Batters Eye (rendering)

Like most who have played the game, baseball legend Joe DiMaggio loved Opening Day. “You look forward to it like a birthday party when you’re a kid,” he once remarked. “You think something wonderful is going to happen.”
Mary Schmich, a baseball fan who also happens to be a Pulitzer Prize-winning Chicago Tribune writer, once observed, “Opening day. All you have to do is say the words and you feel the shutters thrown wide, the light pour in. In baseball, no other day is so pure with possibility.”

In today’s often-threatening world of viruses and violence, we all can breathe a little easier in the knowledge that, at Dodger Stadium and major league ballparks around the nation, a security team away from the bright light of Opening Day—and on every game day—works behind the scenes to keep fans safe.

For not only is Opening Day a case study in planning, it’s also one of risk management for a ritual that has thrilled fans and players alike for a century and a half.

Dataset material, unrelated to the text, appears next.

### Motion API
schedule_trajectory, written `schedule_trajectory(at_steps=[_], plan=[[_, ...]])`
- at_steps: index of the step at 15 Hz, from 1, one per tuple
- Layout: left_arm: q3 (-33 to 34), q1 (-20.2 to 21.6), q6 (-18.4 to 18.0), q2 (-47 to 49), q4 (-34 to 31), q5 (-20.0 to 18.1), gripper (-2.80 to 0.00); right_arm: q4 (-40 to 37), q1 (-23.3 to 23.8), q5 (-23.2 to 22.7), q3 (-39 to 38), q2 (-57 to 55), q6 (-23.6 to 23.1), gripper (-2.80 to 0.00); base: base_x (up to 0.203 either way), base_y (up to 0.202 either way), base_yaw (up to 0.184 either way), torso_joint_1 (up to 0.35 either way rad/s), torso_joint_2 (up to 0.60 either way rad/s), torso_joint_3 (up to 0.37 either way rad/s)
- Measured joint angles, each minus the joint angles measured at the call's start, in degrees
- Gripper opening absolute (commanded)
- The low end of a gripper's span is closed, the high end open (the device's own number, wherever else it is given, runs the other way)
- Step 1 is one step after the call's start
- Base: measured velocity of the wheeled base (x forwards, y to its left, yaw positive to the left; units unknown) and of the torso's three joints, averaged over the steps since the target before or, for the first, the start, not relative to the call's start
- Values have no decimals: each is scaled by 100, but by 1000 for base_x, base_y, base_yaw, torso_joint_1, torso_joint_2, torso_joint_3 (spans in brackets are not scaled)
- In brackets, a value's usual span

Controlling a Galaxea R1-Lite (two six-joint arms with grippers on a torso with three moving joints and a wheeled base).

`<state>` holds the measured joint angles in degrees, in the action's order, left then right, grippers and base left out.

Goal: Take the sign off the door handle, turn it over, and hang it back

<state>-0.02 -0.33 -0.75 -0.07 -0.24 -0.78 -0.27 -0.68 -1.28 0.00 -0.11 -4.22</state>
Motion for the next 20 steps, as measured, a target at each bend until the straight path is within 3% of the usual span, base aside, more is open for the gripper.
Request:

In the words of Dodgers Hall of Fame broadcaster Vin Scully, “Good is not good when better is expected.”

Dodger Pride

Even if you’re not a big baseball fan, it’s hard not to be impressed by a place that has hosted games of 10 World Series and, for the first time in 40 years, will host the Major League All-Star Game in mid-July. In 1965, Dodger ace Sandy Koufax threw a perfect game there (facing a minimum 27 batters and allowing none to reach first base).

It’s also where Pope John Paul II led a massive Catholic Mass, and The Beatles and The Rolling Stones rocked full houses.

This season, new food offerings are debuting, including a vintage Dodger ice cream truck and a fire truck serving micheladas in the new Centerfield Plaza. Nonetheless, traditional ballpark options will continue to hit a home run—Los Angeles fans consume some 3 million “Dodger Dogs” each season.

Because meetings groups are eager to experience the iconic ballpark, events at Dodger Stadium typically boost attendance by as much as a half, according to Kristi Schaffter, manager of special events sales for the team. Event locations on nongame days include Stadium Club (250 reception, 160 seated) overlooking right field, Lexus Dugout Club (250 reception, 200 seated) behind home plate, Ketel One Baseline Clubs (150 reception, 100 seated in each) overlooking the third and first baselines, Emirates Lounge (50 reception) on the suite level and overlooking right field, Retired Numbers Plaza (600 reception, 400 seated) located outdoors with views to downtown, the field and the Hollywood Sign, and on-field experiences utilizing the warning tracks and baselines (150-500 reception, 100-400 seated).

New event spaces created in the renovation will also be available. At press time, Schaffter was awaiting their completion to add their capacities to her portfolio of options for planners.